Multiple Ownership Rules

The Office of Management and Budget, acting pursuant to the Paperwork Reduction Act, has just approved the FCC’s broadcast incubator program, about which we wrote here.   That approval makes the program effective.  The program permits an established broadcaster to provide assistance to a new broadcaster (generally, a qualified small business) to enter the radio broadcast industry.  If, over a 3-year period, the assistance provided by the existing broadcaster (usually either financial assistance or management training) is deemed a success, the established broadcaster can receive a credit allowing it to purchase a station in excess of the radio ownership limits allowed for broadcasters in a market of similar size to the one in which the incubation occurred.  It is interesting that this rule became effective just as the US Court of Appeals heard oral argument on the question of whether that program does enough to encourage new entrants into broadcast ownership to meet court-imposed obligations to address these issues.

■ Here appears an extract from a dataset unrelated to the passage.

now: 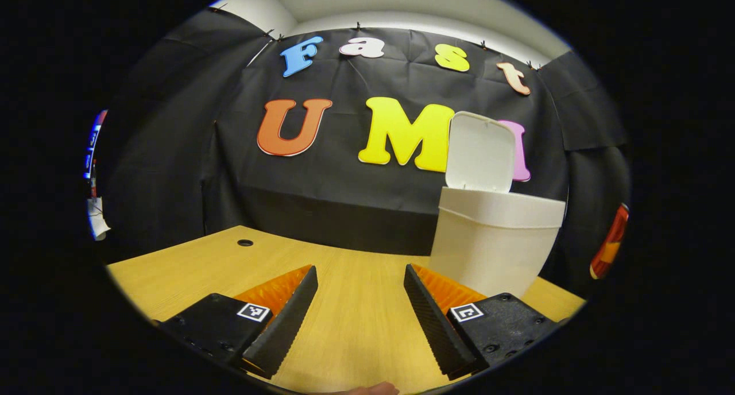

The oral argument is on the appeal of the FCC’s 2017 ownership decision which, among other things, did away with the prohibition on newspaper-broadcast cross-ownership and the rule that required that there be 8 independently owned TV stations in a market before one owner could own two stations in that market.  The appeal, as we wrote here, essentially argues that the FCC has not done enough to promote minorities and other new entrants to get into broadcast ownership.  Reports are that the judges asked the FCC many questions at yesterday’s argument as to whether the FCC had enough data to conclude that the changes that were made in 2017 were in the public interest and would not unduly burden new entrants who want to get into media ownership.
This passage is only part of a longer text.